Adaptive Pruning of Neural Language Models for Mobile Devices
This addresses power consumption and battery life issues for mobile software keyboards, but it is incremental as it builds on existing pruning methods.
The paper tackles the accuracy-efficiency tradeoff in neural language models for mobile devices by applying pruning techniques to quasi-recurrent neural networks, achieving a 40% energy savings over state-of-the-art with only a 17% relative increase in perplexity.
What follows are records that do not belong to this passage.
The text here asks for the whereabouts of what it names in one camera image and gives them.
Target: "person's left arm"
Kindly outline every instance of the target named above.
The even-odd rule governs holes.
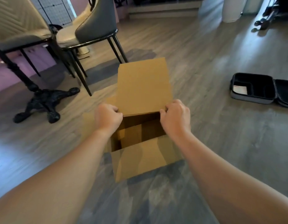
[[[0,224],[75,223],[94,183],[104,147],[122,121],[117,110],[112,105],[99,105],[97,130],[91,136],[1,197]]]

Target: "cardboard box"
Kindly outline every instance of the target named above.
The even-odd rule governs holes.
[[[112,156],[116,182],[182,159],[159,121],[159,110],[172,99],[164,58],[120,64],[117,94],[106,100],[123,113],[105,148]],[[93,127],[94,114],[84,113],[82,140]]]

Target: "gray chair back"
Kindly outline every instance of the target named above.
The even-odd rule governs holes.
[[[30,0],[0,0],[0,42],[48,25]]]
[[[96,40],[117,29],[113,0],[96,0],[94,9],[76,29],[75,35],[80,43]]]

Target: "white platform step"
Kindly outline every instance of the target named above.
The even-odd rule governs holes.
[[[128,7],[130,18],[192,17],[198,14],[203,0],[146,4]]]

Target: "chair seat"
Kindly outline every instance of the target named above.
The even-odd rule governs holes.
[[[40,42],[48,39],[52,36],[49,29],[37,29],[32,31],[27,31],[6,40],[0,41],[0,49],[2,51],[11,50],[21,46],[29,45],[31,43]]]
[[[66,48],[70,46],[75,46],[80,44],[78,39],[76,38],[76,29],[79,27],[78,25],[68,26],[66,28],[58,31],[56,35],[57,43],[61,48]]]

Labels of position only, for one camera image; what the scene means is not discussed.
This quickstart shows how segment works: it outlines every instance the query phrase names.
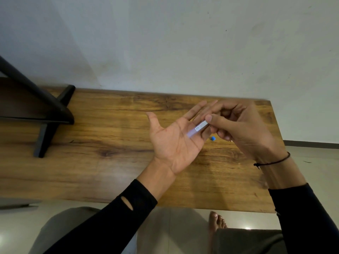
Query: person's left hand
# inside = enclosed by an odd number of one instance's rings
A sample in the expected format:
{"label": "person's left hand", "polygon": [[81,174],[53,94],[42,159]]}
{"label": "person's left hand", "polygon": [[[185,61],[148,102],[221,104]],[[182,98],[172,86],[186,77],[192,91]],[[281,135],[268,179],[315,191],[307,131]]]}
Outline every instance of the person's left hand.
{"label": "person's left hand", "polygon": [[207,110],[216,102],[209,105],[206,105],[206,101],[199,102],[167,128],[160,126],[153,112],[146,112],[150,121],[150,140],[154,147],[154,159],[166,164],[175,175],[191,164],[210,136],[210,126],[200,130],[191,138],[188,138],[186,134],[201,123],[200,116],[196,115],[203,108]]}

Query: black bracelet
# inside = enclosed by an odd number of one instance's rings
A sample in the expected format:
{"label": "black bracelet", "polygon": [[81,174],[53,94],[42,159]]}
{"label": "black bracelet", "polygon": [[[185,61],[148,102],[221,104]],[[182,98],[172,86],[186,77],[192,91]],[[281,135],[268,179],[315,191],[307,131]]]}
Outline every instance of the black bracelet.
{"label": "black bracelet", "polygon": [[253,166],[256,166],[258,169],[260,169],[260,166],[273,165],[273,164],[277,164],[277,163],[283,162],[283,161],[287,160],[289,157],[291,157],[291,154],[289,152],[287,152],[287,153],[288,153],[287,157],[283,158],[280,161],[276,161],[276,162],[272,162],[272,163],[267,163],[267,164],[254,163]]}

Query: white tile floor
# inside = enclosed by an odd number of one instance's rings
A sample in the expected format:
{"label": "white tile floor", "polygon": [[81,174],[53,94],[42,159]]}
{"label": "white tile floor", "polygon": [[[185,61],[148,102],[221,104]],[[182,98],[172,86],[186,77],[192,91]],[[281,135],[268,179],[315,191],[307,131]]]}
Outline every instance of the white tile floor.
{"label": "white tile floor", "polygon": [[[339,225],[339,150],[288,147],[317,197]],[[0,253],[27,254],[40,228],[62,210],[106,204],[43,201],[37,208],[0,212]],[[138,254],[206,253],[209,210],[156,207],[138,231]],[[216,211],[230,228],[279,229],[275,214]]]}

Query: baseboard
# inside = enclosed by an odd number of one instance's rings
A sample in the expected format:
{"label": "baseboard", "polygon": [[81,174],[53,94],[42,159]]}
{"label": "baseboard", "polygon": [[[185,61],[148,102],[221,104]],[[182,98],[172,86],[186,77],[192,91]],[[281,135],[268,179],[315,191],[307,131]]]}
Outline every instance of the baseboard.
{"label": "baseboard", "polygon": [[324,149],[339,149],[339,144],[318,143],[318,142],[314,142],[314,141],[290,141],[290,140],[284,140],[284,143],[285,143],[286,146],[324,148]]}

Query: bare foot
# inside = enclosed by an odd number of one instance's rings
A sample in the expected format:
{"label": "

Neural language models (NLMs) exist in an accuracy-efficiency tradeoff space where better perplexity typically comes at the cost of greater computation complexity. In a software keyboard application on mobile devices, this translates into higher power consumption and shorter battery life. This paper represents the first attempt, to our knowledge, in exploring accuracy-efficiency tradeoffs for NLMs. Building on quasi-recurrent neural networks (QRNNs), we apply pruning techniques to provide a "knob" to select different operating points. In addition, we propose a simple technique to recover some perplexity using a negligible amount of memory. Our empirical evaluations consider both perplexity as well as energy consumption on a Raspberry Pi, where we demonstrate which methods provide the best perplexity-power consumption operating point. At one operating point, one of the techniques is able to provide energy savings of 40% over the state of the art with only a 17% relative increase in perplexity.